From: | "Hayato Kuroda (Fujitsu)" <kuroda(dot)hayato(at)fujitsu(dot)com> |
---|---|
To: | 'Peter Smith' <smithpb2250(at)gmail(dot)com> |
Cc: | PostgreSQL Hackers <pgsql-hackers(at)lists(dot)postgresql(dot)org>, Bruce Momjian <bruce(at)momjian(dot)us>, Julien Rouhaud <rjuju123(at)gmail(dot)com>, vignesh C <vignesh21(at)gmail(dot)com>, Amit Kapila <amit(dot)kapila16(at)gmail(dot)com>, Masahiko Sawada <sawada(dot)mshk(at)gmail(dot)com>, "Zhijie Hou (Fujitsu)" <houzj(dot)fnst(at)fujitsu(dot)com> |
Subject: | RE: [PoC] pg_upgrade: allow to upgrade publisher node |
Date: | 2023-08-21 13:04:58 |
Message-ID: | TYCPR01MB5870AC61339753C7E3F0F1B0F51EA@TYCPR01MB5870.jpnprd01.prod.outlook.com |
Views: | Raw Message | Whole Thread | Download mbox | Resend email |
Thread: | |
Lists: | pgsql-hackers |
Dear Peter,
Thank you for reviewing! The patch can be available in [1].
> Commit Message
>
> 1.
> This commit allows nodes with logical replication slots to be upgraded. While
> reading information from the old cluster, a list of logical replication slots is
> newly extracted. At the later part of upgrading, pg_upgrade revisits the list
> and restores slots by using the pg_create_logical_replication_slots() on the new
> clushter.
>
> ~
>
> 1a
> /is newly extracted/is fetched/
Fixed.
> 1b.
> /using the pg_create_logical_replication_slots()/executing
> pg_create_logical_replication_slots()/
Fixed.
> 1c.
> /clushter/cluster/
Fixed.
> 2.
> Note that it must be done after the final pg_resetwal command during the upgrade
> because pg_resetwal will remove WALs that are required by the slots. Due to the
> restriction, the timing of restoring replication slots is different from other
> objects.
>
> ~
>
> 2a.
> /it must/slot restoration/
You meant to say s/it must/slot restoration must/, right? Fixed.
> 2b.
> /the restriction/this restriction/
>
> ======
> doc/src/sgml/ref/pgupgrade.sgml
>
> 3.
> + <para>
> + <application>pg_upgrade</application> attempts to migrate logical
> + replication slots. This helps avoid the need for manually defining the
> + same replication slot on the new publisher.
> + </para>
>
> /same replication slot/same replication slots/
Fixed.
> 4.
> + <para>
> + Before you start upgrading the publisher cluster, ensure that the
> + subscription is temporarily disabled, by executing
> + <link linkend="sql-altersubscription"><command>ALTER
> SUBSCRIPTION ... DISABLE</command></link>.

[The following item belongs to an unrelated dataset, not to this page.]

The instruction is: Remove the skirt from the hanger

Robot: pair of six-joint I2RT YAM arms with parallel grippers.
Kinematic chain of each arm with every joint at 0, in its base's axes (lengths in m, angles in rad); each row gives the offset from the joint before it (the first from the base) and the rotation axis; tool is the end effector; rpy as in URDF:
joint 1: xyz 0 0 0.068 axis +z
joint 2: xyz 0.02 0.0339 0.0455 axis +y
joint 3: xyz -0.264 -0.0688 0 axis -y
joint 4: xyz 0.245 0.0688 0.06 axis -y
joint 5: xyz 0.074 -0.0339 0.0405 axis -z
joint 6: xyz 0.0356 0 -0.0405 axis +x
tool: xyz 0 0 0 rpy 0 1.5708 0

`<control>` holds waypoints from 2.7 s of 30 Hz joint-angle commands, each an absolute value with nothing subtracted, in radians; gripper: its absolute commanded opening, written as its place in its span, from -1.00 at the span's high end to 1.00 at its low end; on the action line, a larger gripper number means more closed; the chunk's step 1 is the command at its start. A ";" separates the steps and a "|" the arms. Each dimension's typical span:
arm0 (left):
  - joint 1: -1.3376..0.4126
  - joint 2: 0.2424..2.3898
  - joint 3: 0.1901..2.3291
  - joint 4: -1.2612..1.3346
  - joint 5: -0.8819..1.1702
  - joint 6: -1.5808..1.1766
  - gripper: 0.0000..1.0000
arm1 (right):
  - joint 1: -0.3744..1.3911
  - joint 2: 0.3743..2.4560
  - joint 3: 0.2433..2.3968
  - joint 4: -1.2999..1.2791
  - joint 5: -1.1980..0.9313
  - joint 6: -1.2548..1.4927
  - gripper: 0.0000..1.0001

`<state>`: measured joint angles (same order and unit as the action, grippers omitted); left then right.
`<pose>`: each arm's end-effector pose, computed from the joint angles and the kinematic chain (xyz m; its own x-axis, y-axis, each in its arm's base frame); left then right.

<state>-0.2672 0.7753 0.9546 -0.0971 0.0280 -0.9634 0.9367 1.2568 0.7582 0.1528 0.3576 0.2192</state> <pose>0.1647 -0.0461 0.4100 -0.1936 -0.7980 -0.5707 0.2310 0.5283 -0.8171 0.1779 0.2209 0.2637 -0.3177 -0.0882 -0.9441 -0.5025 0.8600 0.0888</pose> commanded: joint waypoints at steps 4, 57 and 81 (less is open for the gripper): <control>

> + After the upgrade is complete, execute the
> + <command>ALTER SUBSCRIPTION ... CONNECTION</command>
> command to update the
> + connection string, and then re-enable the subscription.
> + </para>
>
> On the rendered page, it looks a bit strange that DISABLE has a link
> but COMMENTION does not have a link.
Added.
> 5.
> + <para>
> + There are some prerequisites for
> <application>pg_upgrade</application> to
> + be able to upgrade the replication slots. If these are not met an error
> + will be reported.
> + </para>
> +
> + <itemizedlist>
>
> +1 to use all the itemizedlist changes that Amit suggested [1] in his
> attachment.
Yeah, I agreed it is nice. Applied.
> src/bin/pg_upgrade/check.c
>
> 6.
> +static void check_for_logical_replication_slots(ClusterInfo *new_cluster);
>
> IMO the arg name should not shadow a global with the same name. See
> other review comment for this function signature.
OK, fixed.
> 7.
> + /* Extract a list of logical replication slots */
> + get_logical_slot_infos(&old_cluster, live_check);
>
> But 'live_check' is never used?
It is needed for 0003, moved.
> 8. check_for_logical_replication_slots
> +
> +/*
> + * Verify the parameter settings necessary for creating logical replication
> + * slots.
> + */
> +static void
> +check_for_logical_replication_slots(ClusterInfo *new_cluster)
>
> IMO the arg name should not shadow a global with the same name. If
> this is never going to be called with any param other than
> &new_cluster then probably it is better not even to pass have that
> argument at all. Just refer to the global new_cluster inside the
> function.
>
> You can't say that 'check_for_new_tablespace_dir' does it already so
> it must be OK -- I think that the existing function has the same issue
> and it also ought to be fixed to avoid shadowing!
Fixed.
> 9. check_for_logical_replication_slots
>
> + /* logical replication slots can be migrated since PG17. */
> + if (GET_MAJOR_VERSION(new_cluster->major_version) <= 1600)
> + return;
>
> IMO the code matches the comment better if you say < 1700 instead of <= 1600.
Changed.
> src/bin/pg_upgrade/function.c
>
> 10. get_loadable_libraries
> /*
> - * Fetch all libraries containing non-built-in C functions in this DB.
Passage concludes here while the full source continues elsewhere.